▶ [YOUR INSTRUCTIONS]: When the line with "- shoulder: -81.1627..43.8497" appears below, start repeating lines exactly, and keep going through the line with "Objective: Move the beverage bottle"; add nothing outside that span.

Records excerpted from a collection
==*==

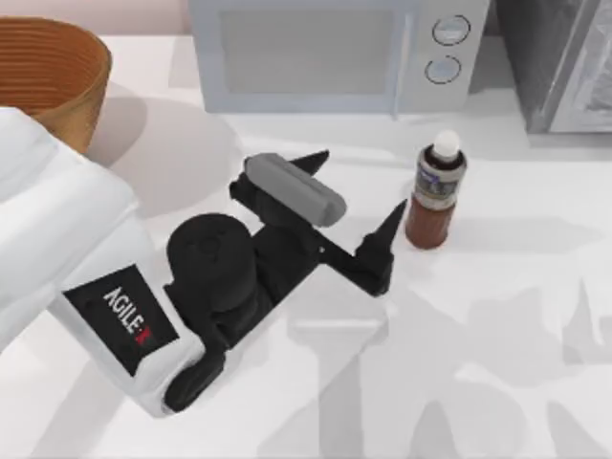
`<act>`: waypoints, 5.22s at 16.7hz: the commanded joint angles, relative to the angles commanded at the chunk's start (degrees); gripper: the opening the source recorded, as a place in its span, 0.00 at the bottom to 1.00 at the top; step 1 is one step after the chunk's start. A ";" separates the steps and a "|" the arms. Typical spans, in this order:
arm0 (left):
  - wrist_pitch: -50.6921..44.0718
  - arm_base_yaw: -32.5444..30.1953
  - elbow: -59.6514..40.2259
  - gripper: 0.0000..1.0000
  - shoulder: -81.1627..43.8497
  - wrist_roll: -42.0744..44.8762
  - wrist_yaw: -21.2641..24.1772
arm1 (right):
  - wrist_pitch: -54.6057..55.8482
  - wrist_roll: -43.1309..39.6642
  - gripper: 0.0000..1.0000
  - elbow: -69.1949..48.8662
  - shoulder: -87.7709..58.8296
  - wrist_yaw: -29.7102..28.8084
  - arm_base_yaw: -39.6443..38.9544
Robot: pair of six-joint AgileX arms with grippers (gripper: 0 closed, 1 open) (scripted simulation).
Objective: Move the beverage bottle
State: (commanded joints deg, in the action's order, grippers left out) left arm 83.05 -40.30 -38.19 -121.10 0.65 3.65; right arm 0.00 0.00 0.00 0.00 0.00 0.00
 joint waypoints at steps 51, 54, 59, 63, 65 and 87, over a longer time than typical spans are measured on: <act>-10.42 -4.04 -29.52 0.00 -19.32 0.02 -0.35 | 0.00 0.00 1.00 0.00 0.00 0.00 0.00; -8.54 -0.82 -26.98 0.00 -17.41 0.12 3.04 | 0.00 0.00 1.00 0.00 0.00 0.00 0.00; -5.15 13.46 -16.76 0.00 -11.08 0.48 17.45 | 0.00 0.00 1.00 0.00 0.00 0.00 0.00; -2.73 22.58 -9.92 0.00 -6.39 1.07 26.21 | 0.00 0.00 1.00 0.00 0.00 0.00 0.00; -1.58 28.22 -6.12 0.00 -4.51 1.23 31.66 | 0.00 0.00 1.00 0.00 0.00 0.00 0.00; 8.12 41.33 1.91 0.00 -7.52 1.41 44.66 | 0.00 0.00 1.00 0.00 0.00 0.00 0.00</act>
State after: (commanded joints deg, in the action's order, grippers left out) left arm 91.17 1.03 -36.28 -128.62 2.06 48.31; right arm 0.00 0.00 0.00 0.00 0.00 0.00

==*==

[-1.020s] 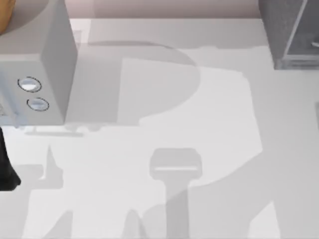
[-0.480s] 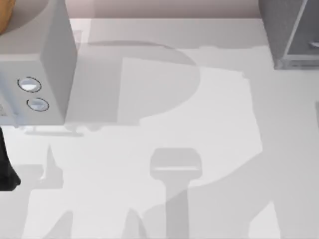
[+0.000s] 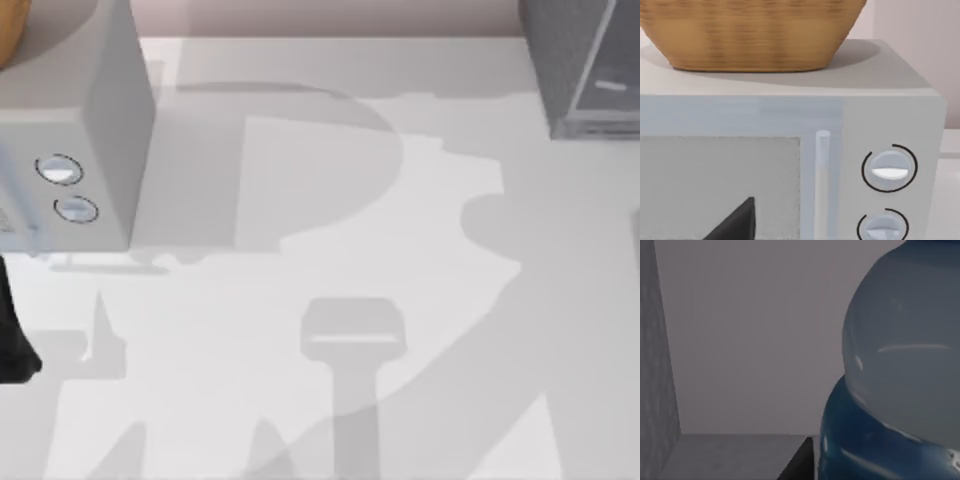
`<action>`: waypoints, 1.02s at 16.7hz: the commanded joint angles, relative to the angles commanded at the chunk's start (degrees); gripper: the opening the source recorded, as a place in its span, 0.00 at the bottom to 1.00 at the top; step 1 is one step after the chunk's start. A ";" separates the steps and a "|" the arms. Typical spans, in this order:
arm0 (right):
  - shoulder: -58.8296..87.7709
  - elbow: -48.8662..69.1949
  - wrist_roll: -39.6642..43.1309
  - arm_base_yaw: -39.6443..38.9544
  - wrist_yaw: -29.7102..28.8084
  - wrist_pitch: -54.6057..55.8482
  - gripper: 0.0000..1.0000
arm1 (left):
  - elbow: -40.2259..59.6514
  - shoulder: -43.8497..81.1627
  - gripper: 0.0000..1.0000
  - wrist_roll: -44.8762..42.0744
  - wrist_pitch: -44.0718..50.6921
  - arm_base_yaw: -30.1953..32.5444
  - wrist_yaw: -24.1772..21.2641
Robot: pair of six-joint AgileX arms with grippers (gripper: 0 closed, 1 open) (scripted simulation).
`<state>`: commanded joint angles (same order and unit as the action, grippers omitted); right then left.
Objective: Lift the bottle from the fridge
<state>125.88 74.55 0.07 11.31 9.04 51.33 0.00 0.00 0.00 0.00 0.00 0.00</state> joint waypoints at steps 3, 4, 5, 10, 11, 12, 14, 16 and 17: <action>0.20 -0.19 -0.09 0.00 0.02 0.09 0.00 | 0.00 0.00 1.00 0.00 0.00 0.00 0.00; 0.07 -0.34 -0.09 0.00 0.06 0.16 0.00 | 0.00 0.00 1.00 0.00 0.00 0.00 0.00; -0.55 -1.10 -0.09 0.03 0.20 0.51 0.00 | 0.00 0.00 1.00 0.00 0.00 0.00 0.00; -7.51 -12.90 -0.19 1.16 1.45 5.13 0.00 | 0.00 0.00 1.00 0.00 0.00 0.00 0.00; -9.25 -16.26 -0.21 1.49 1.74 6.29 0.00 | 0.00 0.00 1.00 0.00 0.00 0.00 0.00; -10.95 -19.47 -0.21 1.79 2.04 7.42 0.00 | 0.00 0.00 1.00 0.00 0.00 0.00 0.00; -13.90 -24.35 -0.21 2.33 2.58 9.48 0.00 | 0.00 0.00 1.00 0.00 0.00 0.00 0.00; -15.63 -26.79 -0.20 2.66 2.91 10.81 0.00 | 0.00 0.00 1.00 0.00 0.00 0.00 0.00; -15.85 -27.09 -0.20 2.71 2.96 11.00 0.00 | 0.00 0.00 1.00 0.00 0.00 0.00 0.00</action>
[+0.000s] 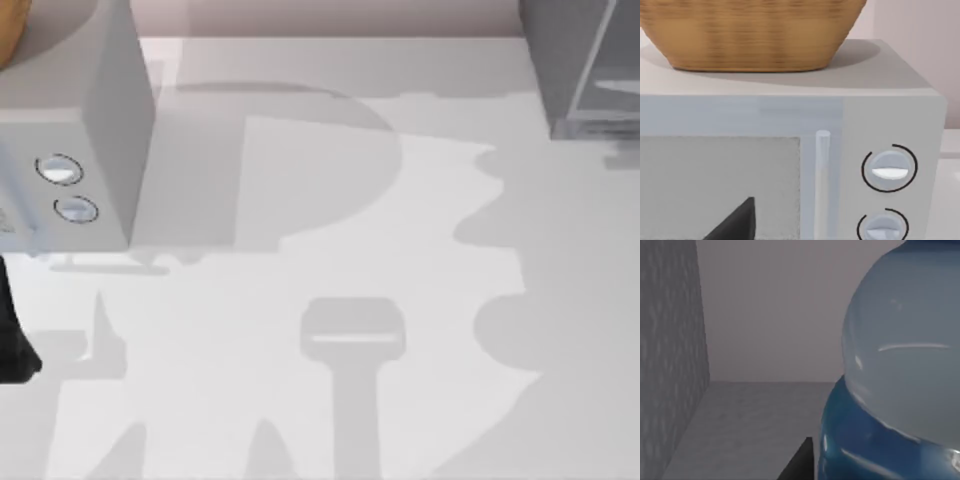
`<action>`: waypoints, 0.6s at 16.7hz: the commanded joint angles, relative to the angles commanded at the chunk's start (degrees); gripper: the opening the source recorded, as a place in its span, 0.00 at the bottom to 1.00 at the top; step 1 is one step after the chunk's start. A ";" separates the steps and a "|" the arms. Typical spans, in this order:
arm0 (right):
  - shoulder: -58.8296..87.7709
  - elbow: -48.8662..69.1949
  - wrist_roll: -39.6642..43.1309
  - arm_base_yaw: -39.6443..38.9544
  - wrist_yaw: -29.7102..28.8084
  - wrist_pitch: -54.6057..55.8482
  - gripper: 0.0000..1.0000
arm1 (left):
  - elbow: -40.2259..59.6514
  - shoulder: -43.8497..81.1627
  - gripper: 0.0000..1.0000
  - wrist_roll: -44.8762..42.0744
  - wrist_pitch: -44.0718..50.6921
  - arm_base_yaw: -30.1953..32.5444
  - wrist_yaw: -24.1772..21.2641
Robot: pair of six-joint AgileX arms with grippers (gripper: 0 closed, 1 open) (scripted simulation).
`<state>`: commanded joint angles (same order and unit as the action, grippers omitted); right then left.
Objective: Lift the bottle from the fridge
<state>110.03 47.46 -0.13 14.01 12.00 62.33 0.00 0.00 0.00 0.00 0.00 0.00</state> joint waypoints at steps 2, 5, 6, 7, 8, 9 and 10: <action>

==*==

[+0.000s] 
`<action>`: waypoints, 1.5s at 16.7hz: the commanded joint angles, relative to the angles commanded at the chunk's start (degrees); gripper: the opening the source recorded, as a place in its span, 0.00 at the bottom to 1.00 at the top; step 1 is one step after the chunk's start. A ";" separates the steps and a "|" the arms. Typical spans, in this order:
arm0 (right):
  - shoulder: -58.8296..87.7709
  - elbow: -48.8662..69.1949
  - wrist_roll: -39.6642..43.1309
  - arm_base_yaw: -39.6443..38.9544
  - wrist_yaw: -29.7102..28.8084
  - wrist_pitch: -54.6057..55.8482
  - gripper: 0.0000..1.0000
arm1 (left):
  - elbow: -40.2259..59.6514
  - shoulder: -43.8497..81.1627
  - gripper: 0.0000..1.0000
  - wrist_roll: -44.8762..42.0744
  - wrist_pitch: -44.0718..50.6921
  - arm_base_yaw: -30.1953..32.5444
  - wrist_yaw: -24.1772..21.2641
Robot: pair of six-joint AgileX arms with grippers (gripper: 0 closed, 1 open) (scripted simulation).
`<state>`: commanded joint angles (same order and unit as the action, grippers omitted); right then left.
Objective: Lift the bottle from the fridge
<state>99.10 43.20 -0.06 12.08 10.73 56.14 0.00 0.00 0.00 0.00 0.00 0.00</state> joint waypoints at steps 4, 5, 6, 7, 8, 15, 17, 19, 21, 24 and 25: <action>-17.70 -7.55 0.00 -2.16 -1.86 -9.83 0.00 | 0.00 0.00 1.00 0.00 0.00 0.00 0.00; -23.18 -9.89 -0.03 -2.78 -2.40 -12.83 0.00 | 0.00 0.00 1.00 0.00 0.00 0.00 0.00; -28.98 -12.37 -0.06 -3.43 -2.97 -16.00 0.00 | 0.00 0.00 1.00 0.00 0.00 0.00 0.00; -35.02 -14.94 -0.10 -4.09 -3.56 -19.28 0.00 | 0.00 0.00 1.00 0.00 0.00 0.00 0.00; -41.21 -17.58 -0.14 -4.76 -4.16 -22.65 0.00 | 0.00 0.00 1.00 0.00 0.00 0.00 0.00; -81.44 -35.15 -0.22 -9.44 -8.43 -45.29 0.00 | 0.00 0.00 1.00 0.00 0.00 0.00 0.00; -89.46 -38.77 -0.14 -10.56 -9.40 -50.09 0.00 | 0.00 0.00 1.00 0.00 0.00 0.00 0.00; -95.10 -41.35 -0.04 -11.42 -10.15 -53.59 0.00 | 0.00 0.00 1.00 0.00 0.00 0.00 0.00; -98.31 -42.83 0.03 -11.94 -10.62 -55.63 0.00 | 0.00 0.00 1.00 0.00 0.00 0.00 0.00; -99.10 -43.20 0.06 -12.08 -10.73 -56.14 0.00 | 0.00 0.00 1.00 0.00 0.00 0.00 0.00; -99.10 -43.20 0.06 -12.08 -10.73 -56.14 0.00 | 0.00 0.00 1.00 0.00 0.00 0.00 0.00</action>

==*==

▶ [WORKED SOLUTION]:
  - shoulder: -81.1627..43.8497
  - wrist_roll: -42.0744..44.8762
  - wrist_yaw: -21.2641..24.1772
arm1 (right):
  - wrist_pitch: -54.6057..55.8482
  - wrist_roll: -43.1309..39.6642
  - gripper: 0.0000..1.0000
  - elbow: -69.1949..48.8662
  - shoulder: -87.7709..58.8296
  - wrist_yaw: -29.7102..28.8084
  - arm_base_yaw: -39.6443..38.9544
Robot: pair of six-joint AgileX arms with grippers (gripper: 0 closed, 1 open) (scripted simulation).
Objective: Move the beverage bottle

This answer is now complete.